そこに目を付けた彼女、組織化とロジスティクスに優れたアイルランドのオリンピック障害物走者ロイジン・マクゲティガン-デュマスさんと組んで、モチベーション・エッセイや競技のヒントを含むログブック「Believe Training Journal」を完成させました。二人はソーシャルメディアとフレッシュマンさんのブログ購読者のメールリストを使って、ウェブサイトBelieve I Amから直接このジャーナルを販売しています。初版1,500部は2011年に売り切れ、再版2,500部も2012年末までに完売、VeloPressとの出版契約が始まりました。現在このジャーナルはフレッシュマンさんの主な収入源の一つとなっています。
アスリート用スナックバー
彼女はまた、夫でトライアスロン競技者のジェシー・トーマスさんと共にPicky Bars を創設しました。「当初これがビジネスになるとは思いませんでした」と彼女は笑います。彼女はトレーニングの結果夫に起こるガスの発生を助けたいと考えていました。しかしアスリートのために栄養のバランスのとれたスナックバーや、グルテンや乳製品を含まないスナックバーはどこにもありませんでした。Picky Bars 社は2017年に2百万ドル以上の収入を上げ、現在11名の従業員をもつ事業に成長しています。フレッシュマンさん自身は日々の業務を離れ、製品開発に携わっています。
引退後の活動の数々
2013年の男児出産後も彼女は競技を続けました。引退後の彼女は、ソックスブランドのStanceと女性用ランニングアパレルメーカーOiselleとのスポンサー契約で株式を保有し、収入を上げています。レースや企業イベントでも話し、1ギグあたり2千ドルから1万ドルの収入を得ています。Strava(衛星ナビゲーションを使ってアスレチック活動を追跡し、そのような活動をアップロードして共有するためのアプリ)にも執筆し、米国陸上競技委員を務め、エリート女性ランナーチームを指導するボランティアもしています。彼女の最新案は、昨年始めたライティング「Wilder」。SNSではTwitterに5万人、Instagramに6万1千人のフォロワーを持っています。
まとめ
毎日の鍛錬と努力では共通項があるものの、実際のアスリートが起業家となるには、どのような背景があったのでしょう。

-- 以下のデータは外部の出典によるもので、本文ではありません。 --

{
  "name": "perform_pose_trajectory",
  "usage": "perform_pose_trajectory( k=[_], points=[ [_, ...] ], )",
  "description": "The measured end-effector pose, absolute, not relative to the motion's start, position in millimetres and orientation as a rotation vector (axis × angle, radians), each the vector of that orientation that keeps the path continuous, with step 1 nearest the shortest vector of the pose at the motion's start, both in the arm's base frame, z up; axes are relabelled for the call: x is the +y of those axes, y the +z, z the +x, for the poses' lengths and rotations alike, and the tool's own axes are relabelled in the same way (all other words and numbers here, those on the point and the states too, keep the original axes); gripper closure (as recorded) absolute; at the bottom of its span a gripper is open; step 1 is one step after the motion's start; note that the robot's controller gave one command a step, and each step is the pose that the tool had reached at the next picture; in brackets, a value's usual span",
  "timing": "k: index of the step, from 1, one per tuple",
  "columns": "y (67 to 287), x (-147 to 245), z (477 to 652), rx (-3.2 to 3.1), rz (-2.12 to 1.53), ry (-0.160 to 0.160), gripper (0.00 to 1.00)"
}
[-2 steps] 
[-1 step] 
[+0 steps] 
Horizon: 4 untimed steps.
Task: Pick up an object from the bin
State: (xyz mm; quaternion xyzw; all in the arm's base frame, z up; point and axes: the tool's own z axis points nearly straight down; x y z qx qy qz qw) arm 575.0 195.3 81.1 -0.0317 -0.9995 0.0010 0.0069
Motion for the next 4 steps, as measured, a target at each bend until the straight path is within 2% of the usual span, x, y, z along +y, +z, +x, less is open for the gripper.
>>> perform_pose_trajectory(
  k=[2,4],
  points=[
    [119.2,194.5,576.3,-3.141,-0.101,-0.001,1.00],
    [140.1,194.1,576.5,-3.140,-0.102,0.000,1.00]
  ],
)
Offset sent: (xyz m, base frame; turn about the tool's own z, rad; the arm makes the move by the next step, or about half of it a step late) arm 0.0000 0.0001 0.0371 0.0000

フレッシュマンさんはロサンゼルス郊外の、時に不安定なアルコール依存的な家庭で育ったことを「子供の頃の環境が、起業家精神を育む準備に役立った」と考えています。「私は災難を事前に捉えて、それにどう対処するかに多くの時間を費やしてきました。若い頃から問題解決のために脳を訓練していたんです。満たされていないニーズへの解決策を図ることは自然にできるようになりました。」
多方面にわたる活動をこなす彼女の構想のかなめについては「私のプロジェクトを結んでいるテーマは、私が実際に努力して学んだことを、より多くの聴衆とどう分かち合うかということ」と語っています。
昨年の第2子の誕生とともに、今は子供のための時間をより多く作るよう調整中とのこと。「私はいつも新しい方向にドアを開けています。人生に夢のある空間がなければ幸せではないですからね。」
こちらまで元気が出て来そうな彼女の言葉です。